4.2. In the present case, the admission was purported to be based on a statement made by the respondent in his objection to the injunction application in the suit alleging cancellation of the agreement when on facts it is apparent that the defendant-respondent even after the alleged cancellation of the agreement had applied for clearance u/s 230A of the Income Tax Act, 1961 for the purpose of sale of the said property under the self-same agreement alleged to have been cancelled. This objection was contested and injunction matter was decided on contest wherein the learned Judge had held that the question of cancellation of the agreement can be decided only on evidence at the time of trial and this finding was not reversed in appeal before this Court or the Apex Court upto which the injunction matter had travelled. In the ejectment suit where this objection to the injunction application, filed by the defendant-respondent in the suit for specific performance, was exhibited on the strength of an application made by the appellant to the extent that he wanted to use the document to prove that his claim as Thika Tenant was admitted by the defendant-respondent herein being the plaintiff in the suit for ejectment. In the said application, he had also pointed out that there was an agreement for sale of the property in favour of the applicant by the respondent. At the same time, this was exhibited at a point of time when the evidence of the parties in the ejectment suit was closed and that the appellant did not adduce any evidence.
The principle : Sections 17, 21 & 58 of the Evidence Act:
5. Section 17 of the Evidence Act defines admission as a statement, oral or documentary, which suggests any interference as to any fact in use or relevant fact, and which is made by any of the persons under the circumstances mentioned in the Sections following. Therefore, the admission is to be tested on the basis of the provisions contained in Section 17 onwards. Section 21 requires proof of admissions against persons making them. This may be proved as against the person making the admission except the cases mentioned in Sub-sections (1), (2) and (3) thereof and the illustrations specified therein. We may better quote the relevant portion thereof as hereafter :
Section 21. Proof of admissions against persons making them, and by or on their behalf.--Admissions are relevant and may be proved as against the person who makes them, or his representative in interest, but this cannot be proved by or on behalf of the person who makes them or by his representative in interest, except in the following cases :
(1) An admission may be proved by or on behalf of the person making it when it is of such a nature that, if the person making it were dead, it would be relevant as between third persons u/s 32.

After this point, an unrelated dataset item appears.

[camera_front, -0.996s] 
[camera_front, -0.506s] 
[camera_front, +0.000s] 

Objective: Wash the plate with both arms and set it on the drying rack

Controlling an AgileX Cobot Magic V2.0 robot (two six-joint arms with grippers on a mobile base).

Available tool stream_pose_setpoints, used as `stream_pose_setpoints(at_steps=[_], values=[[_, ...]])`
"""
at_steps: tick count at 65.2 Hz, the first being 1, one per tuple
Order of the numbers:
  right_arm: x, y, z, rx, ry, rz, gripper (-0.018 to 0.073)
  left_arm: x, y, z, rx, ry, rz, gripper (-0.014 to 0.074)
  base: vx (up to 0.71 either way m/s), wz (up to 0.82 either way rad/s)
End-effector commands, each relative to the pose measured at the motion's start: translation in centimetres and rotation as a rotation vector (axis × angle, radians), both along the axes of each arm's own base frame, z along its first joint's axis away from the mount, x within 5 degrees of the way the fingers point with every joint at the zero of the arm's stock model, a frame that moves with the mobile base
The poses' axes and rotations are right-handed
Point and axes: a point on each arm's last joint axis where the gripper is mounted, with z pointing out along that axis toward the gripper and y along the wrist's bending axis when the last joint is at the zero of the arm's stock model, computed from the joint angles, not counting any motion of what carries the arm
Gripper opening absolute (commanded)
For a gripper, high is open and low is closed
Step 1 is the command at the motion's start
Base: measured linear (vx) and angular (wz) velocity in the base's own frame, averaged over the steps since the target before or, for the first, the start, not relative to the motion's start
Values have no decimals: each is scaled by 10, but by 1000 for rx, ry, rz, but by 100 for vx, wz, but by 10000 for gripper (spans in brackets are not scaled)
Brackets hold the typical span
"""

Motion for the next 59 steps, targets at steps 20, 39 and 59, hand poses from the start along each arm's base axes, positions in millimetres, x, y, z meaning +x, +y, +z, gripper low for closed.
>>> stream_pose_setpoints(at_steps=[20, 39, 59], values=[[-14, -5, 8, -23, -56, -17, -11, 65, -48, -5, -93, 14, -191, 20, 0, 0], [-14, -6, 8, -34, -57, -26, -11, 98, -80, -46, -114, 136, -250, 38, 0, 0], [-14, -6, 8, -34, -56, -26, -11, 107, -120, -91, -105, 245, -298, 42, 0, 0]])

(2) An admission may be proved by or on behalf of the person making it when it consists of a statement of the existence of any state of mind or body, relevant or in issue, made at or about the time when such state of mind or body existed, and is accompanied by conduct rendering its falsehood improbable.
(3) An admission may be proved by or on behalf of the person making it if it is relevant otherwise than as an admission.
Illustrations
(a) The question between A and B is whether a certain deed is or is not forged. A affirms that it is genuine, B that it is forged. A may prove a statement by B that the deed is genuine, and B may prove a statement by A that the deed is forged; but A cannot prove a statement by himself that the deed is genuine, nor can B prove a statement by himself that the deed is forged.

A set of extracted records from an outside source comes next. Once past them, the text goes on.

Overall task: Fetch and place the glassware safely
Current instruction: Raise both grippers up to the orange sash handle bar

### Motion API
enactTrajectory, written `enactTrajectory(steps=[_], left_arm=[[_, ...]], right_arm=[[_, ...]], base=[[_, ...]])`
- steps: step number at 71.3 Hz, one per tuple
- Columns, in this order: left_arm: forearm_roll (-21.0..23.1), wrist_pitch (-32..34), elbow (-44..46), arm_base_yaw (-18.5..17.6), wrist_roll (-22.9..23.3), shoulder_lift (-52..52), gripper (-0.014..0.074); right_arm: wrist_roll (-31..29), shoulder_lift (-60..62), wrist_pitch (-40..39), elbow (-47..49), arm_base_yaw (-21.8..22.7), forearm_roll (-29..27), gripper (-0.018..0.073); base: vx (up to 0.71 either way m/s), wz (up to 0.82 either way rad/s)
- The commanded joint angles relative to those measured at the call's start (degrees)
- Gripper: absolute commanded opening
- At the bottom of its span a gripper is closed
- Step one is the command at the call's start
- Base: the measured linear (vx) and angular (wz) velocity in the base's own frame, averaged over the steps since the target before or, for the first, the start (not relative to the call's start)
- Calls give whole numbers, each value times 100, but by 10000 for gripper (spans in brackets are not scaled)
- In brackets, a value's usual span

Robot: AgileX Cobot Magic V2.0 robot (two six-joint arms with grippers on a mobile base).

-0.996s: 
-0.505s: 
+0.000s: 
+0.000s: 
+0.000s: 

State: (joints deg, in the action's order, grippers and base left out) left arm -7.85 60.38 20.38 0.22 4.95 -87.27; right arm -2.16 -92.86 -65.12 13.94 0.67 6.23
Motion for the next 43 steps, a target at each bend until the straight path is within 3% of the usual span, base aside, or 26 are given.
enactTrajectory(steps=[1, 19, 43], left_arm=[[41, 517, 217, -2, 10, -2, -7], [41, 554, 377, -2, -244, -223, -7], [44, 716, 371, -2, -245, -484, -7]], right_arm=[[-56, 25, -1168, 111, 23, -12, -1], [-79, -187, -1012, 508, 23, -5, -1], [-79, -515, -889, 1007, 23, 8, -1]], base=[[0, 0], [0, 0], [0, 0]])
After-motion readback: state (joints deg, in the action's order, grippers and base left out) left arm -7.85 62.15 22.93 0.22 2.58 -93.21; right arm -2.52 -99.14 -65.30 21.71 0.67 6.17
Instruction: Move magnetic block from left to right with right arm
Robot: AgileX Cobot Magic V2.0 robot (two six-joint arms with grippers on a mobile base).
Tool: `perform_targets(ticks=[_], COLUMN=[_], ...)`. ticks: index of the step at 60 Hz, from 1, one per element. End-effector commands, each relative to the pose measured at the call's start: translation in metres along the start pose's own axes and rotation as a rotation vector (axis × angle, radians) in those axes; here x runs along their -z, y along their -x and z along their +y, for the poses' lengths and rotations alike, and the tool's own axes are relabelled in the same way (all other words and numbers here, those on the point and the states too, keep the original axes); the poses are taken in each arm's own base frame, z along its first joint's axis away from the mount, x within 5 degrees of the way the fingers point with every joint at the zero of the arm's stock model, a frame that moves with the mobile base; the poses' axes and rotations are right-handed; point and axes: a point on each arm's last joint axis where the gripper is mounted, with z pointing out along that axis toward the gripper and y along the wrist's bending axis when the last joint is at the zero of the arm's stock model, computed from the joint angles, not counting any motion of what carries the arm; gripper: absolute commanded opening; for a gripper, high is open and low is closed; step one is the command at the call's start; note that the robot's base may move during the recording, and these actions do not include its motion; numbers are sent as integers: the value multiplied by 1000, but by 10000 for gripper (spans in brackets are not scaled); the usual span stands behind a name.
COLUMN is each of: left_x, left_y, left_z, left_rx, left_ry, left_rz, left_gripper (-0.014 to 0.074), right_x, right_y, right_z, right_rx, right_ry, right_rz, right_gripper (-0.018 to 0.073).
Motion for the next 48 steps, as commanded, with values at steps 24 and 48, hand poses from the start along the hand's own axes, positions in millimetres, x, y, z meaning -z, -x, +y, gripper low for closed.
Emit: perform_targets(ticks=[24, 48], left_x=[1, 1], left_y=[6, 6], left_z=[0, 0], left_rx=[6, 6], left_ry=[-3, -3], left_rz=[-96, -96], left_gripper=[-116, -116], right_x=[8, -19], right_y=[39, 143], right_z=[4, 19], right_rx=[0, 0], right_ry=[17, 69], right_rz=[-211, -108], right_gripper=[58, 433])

5.1. Having regard to the said provision, the present case cannot be said to have been proved when tested on the anvil of Section 21 of the Evidence Act. That apart, Section 23 provides that no admission would be relevant if it is made on condition expressed or wherefrom the circumstances the Court can infer that the parties had agreed together that evidence should not be given. An admission would be relevant when there is an express condition that no evidence would be given or from the facts it appears to Court that the parties had agreed that no evidence would be given. In the present case, the appellant had, in his application, tendering the said objection to the injunction, had pointed out that he would not give any evidence. At the same time, the respondent also did not insist upon giving of any evidence. Thus, from the conduct of the parties, it appears that both parties had agreed that no evidence would be given. At the same time, unilaterally the appellant had proposed not to give any evidence by reason thereof, u/s 23 the admission would not be relevant in the present case.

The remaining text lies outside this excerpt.